● The task: Check each line of the material for the string "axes", then give only how many lines have it.

● Data section:
.....
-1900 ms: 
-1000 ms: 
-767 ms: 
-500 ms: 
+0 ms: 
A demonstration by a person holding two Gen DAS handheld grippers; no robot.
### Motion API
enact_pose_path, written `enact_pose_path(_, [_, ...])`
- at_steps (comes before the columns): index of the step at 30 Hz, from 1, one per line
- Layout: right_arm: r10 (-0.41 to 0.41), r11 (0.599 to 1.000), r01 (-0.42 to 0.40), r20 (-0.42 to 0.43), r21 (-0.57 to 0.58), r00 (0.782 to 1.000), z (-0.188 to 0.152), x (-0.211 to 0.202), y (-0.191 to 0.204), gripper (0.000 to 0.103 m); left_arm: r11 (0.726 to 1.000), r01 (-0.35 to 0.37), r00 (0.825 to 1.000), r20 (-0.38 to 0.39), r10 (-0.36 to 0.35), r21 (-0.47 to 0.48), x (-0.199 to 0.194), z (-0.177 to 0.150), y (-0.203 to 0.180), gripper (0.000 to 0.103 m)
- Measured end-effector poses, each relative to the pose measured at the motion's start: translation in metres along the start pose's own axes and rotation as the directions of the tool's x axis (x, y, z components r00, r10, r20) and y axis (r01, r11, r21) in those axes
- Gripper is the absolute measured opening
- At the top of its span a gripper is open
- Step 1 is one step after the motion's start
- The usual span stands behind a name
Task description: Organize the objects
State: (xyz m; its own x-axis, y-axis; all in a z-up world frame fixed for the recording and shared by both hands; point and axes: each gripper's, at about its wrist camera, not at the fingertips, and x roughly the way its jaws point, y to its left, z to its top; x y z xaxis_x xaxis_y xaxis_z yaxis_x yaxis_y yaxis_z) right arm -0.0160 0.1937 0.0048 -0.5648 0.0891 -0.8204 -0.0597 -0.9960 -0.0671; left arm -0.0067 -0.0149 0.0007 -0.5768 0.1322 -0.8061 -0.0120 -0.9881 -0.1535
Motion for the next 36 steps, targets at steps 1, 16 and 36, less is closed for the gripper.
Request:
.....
● Finished exercise: 2